──────── Supplied data ────────

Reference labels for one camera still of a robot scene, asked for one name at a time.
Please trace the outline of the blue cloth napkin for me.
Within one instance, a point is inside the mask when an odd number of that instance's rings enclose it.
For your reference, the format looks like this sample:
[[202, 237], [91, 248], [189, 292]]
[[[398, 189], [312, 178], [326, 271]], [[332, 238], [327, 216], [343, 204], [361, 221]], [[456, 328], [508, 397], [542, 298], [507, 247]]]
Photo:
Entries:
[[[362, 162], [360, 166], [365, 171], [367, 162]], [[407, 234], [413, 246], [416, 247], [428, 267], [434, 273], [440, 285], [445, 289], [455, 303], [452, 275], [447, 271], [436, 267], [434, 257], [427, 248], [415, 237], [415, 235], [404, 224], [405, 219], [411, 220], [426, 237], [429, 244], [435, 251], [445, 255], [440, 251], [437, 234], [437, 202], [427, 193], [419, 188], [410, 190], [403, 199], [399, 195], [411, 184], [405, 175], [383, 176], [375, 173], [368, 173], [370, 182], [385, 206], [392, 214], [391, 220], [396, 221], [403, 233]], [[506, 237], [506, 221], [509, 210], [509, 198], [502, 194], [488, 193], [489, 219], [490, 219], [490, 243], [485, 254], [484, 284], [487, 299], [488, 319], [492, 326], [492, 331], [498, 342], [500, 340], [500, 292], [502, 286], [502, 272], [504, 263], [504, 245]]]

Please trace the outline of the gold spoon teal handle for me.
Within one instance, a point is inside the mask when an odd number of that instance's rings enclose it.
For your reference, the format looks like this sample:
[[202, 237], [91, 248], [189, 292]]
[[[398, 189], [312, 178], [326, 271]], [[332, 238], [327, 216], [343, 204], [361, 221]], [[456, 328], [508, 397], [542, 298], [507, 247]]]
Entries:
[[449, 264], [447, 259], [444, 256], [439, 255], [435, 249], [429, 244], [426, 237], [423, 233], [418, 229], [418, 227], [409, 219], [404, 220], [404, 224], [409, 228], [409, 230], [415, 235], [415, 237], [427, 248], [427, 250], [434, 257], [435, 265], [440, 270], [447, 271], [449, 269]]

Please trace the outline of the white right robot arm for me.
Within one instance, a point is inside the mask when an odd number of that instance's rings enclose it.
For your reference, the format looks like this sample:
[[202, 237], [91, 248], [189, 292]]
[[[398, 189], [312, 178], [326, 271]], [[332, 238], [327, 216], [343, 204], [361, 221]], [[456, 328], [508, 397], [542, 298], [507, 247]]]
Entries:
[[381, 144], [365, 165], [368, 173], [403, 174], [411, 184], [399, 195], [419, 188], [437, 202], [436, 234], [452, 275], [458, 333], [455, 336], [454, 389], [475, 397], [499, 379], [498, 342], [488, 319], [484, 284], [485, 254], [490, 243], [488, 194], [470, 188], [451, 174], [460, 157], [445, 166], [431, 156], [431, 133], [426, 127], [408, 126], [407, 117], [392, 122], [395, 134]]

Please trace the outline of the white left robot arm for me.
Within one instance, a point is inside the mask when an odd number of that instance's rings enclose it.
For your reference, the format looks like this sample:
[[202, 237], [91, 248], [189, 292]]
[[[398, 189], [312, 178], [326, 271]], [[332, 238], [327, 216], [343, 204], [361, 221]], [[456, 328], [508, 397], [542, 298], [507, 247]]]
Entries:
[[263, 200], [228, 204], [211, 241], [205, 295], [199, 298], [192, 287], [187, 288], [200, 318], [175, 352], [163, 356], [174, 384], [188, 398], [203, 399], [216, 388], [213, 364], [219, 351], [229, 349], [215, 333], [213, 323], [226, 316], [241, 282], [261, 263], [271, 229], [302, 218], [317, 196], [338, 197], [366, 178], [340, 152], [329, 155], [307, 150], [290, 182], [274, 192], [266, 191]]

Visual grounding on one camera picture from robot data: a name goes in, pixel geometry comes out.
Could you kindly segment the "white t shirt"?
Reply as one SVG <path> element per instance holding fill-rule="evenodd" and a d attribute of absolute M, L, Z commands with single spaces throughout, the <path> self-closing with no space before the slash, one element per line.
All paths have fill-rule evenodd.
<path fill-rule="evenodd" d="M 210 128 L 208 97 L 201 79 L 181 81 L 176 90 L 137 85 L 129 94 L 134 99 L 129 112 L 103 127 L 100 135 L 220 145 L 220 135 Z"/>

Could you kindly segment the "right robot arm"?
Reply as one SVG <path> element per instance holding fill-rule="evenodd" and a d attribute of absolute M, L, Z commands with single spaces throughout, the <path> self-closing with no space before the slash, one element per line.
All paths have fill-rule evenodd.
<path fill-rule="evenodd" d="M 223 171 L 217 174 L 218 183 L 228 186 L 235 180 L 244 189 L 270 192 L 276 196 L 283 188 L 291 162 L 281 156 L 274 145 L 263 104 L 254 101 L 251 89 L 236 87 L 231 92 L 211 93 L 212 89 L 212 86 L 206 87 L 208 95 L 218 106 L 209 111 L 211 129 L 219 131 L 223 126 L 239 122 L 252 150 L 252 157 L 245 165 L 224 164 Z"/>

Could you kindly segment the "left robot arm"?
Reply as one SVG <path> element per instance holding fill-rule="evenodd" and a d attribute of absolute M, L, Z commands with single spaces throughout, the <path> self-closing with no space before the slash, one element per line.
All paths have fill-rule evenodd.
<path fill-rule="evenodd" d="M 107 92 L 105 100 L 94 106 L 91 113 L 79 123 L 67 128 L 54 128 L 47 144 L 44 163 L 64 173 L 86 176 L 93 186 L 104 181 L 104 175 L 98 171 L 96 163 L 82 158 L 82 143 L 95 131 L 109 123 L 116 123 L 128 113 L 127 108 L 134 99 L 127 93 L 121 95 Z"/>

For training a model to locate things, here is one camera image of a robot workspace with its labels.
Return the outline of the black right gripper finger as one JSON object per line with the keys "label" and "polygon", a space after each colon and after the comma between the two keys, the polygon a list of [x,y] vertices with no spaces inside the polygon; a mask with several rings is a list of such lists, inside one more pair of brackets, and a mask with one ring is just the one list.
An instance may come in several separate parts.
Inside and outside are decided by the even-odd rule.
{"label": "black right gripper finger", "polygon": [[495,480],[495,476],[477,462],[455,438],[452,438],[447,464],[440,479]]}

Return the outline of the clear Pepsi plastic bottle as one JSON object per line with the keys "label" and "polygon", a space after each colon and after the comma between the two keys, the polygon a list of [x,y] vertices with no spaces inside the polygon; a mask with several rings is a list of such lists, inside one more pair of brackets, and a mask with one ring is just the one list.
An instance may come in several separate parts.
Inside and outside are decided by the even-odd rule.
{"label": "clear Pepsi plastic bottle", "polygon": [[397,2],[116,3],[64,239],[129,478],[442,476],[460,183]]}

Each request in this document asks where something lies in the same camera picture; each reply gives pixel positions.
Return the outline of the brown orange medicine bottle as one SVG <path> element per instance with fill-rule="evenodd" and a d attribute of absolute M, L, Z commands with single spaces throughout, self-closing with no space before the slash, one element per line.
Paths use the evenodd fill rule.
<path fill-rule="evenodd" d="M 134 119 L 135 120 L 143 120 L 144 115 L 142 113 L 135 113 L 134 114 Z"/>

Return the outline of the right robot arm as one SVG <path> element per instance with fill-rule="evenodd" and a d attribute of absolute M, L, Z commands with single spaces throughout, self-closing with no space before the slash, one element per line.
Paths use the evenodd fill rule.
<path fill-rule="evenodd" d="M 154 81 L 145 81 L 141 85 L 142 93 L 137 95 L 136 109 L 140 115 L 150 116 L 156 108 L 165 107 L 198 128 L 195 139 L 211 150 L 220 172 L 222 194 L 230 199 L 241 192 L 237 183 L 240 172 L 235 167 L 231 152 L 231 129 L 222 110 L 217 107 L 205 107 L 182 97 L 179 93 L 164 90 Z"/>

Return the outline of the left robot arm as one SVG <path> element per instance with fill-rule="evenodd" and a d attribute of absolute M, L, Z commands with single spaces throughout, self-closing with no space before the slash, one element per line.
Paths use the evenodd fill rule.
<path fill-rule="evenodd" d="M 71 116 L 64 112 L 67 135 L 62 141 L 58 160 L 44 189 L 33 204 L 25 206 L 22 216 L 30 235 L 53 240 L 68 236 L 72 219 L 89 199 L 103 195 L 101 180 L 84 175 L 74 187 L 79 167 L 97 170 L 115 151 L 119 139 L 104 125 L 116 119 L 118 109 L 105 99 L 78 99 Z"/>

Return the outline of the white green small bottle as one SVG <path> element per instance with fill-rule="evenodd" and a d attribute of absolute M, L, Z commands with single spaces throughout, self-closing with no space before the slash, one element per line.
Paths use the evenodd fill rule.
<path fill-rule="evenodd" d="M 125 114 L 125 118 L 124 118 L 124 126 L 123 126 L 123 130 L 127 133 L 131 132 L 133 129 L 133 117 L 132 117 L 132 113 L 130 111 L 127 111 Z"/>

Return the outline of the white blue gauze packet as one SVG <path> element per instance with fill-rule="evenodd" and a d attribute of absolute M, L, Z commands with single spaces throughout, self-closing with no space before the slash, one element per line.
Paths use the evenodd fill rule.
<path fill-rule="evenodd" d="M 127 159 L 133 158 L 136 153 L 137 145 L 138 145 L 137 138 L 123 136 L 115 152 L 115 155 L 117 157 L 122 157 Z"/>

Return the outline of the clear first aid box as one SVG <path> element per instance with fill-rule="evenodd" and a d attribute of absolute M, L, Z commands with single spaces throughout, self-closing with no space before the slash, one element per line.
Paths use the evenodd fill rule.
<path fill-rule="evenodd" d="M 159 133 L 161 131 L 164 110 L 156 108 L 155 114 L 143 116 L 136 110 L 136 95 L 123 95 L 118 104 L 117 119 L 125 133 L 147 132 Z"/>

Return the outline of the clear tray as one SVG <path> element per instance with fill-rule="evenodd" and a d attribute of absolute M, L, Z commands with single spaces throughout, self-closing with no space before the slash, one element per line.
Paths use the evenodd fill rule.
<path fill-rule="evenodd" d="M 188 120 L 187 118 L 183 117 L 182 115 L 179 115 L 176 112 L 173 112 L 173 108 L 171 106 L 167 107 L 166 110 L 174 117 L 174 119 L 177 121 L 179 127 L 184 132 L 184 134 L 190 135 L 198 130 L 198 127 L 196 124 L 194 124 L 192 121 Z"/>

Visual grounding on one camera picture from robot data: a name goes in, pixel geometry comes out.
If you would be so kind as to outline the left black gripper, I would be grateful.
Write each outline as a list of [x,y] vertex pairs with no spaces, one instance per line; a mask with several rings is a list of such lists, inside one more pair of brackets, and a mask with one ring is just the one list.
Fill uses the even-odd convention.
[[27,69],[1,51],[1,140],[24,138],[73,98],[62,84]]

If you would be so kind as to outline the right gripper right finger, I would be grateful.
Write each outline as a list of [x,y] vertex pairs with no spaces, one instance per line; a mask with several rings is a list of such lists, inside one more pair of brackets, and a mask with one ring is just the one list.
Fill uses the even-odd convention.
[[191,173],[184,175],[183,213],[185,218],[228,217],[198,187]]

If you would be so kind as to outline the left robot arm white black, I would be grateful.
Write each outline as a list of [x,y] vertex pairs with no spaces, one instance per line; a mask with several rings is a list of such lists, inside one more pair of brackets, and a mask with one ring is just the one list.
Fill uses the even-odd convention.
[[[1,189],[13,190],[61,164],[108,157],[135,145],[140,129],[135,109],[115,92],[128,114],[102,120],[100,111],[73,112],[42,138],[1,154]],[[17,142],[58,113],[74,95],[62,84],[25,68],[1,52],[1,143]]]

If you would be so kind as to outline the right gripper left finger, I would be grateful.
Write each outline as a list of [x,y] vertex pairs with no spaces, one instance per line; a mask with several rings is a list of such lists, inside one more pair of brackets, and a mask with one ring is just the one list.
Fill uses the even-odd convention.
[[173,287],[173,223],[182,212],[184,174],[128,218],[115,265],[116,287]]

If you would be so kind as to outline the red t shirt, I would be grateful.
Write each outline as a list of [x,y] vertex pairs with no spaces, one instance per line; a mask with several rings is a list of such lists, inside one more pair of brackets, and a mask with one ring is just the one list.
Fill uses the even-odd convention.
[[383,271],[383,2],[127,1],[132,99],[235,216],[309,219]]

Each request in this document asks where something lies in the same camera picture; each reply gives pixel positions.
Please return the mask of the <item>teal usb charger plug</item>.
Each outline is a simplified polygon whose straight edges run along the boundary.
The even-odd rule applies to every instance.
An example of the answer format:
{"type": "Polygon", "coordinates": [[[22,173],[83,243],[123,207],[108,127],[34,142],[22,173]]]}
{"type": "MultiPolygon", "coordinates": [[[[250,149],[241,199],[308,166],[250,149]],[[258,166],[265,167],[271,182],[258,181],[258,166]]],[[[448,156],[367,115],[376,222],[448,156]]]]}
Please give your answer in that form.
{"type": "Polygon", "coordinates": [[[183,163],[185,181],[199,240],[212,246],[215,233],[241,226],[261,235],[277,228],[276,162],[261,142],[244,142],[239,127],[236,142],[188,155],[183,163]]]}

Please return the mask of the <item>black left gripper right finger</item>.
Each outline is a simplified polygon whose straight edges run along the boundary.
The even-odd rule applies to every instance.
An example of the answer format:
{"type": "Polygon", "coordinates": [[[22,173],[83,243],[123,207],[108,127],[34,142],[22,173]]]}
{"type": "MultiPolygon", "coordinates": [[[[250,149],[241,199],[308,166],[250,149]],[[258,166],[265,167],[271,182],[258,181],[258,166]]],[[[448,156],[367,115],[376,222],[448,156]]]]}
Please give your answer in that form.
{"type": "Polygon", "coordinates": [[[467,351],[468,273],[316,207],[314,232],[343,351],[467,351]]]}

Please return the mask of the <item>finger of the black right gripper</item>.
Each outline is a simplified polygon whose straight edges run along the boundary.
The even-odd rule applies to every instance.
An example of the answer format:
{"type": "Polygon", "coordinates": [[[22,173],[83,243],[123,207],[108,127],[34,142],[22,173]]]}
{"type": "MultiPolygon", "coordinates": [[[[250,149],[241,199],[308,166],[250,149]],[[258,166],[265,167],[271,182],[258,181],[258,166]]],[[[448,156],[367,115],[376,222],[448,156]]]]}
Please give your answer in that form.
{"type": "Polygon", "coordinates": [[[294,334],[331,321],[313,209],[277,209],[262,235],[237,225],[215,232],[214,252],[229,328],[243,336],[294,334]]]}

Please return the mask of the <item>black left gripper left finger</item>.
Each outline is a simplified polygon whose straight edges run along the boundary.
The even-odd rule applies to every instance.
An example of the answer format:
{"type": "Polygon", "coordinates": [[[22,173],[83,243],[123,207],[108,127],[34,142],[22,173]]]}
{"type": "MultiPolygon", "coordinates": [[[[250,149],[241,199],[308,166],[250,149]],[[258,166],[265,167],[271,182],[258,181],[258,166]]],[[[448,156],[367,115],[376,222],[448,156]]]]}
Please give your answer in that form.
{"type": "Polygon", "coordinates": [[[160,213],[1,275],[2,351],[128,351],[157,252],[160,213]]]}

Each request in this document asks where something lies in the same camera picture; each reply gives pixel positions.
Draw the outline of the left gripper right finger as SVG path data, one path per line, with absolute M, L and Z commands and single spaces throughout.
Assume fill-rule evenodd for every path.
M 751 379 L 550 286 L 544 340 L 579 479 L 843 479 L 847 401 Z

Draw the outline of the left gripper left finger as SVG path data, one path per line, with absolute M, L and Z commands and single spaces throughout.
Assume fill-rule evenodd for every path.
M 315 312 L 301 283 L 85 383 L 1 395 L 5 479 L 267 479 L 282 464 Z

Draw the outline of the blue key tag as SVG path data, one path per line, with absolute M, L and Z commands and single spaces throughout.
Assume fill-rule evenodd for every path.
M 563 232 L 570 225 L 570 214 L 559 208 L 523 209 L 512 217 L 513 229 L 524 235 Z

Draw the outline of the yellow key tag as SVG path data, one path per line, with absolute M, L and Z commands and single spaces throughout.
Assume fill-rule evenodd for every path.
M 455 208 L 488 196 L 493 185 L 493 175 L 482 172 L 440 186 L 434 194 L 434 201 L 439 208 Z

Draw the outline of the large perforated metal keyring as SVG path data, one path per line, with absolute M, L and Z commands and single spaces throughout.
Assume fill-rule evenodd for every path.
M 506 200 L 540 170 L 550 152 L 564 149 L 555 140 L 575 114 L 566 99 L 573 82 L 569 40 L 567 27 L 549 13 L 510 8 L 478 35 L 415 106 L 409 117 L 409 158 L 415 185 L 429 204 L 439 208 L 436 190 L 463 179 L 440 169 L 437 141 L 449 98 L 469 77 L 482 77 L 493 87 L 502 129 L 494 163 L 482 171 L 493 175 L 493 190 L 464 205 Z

────────

# Instructions for the task:
Using the data above, transcribe the lines that run from the line with "Draw the outline of the left gripper right" to the line with "Draw the outline of the blue", both ends kept, and output nothing else.

# Answer to this exercise:
Draw the outline of the left gripper right finger as SVG path data, one path per line, with absolute M, L and Z commands and single spaces throughout.
Assume fill-rule evenodd for every path.
M 751 379 L 550 286 L 544 340 L 579 479 L 843 479 L 847 401 Z

Draw the outline of the left gripper left finger as SVG path data, one path per line, with absolute M, L and Z commands and single spaces throughout.
Assume fill-rule evenodd for every path.
M 315 312 L 301 283 L 85 383 L 1 395 L 5 479 L 267 479 L 282 464 Z

Draw the outline of the blue key tag as SVG path data, one path per line, with absolute M, L and Z commands and single spaces throughout.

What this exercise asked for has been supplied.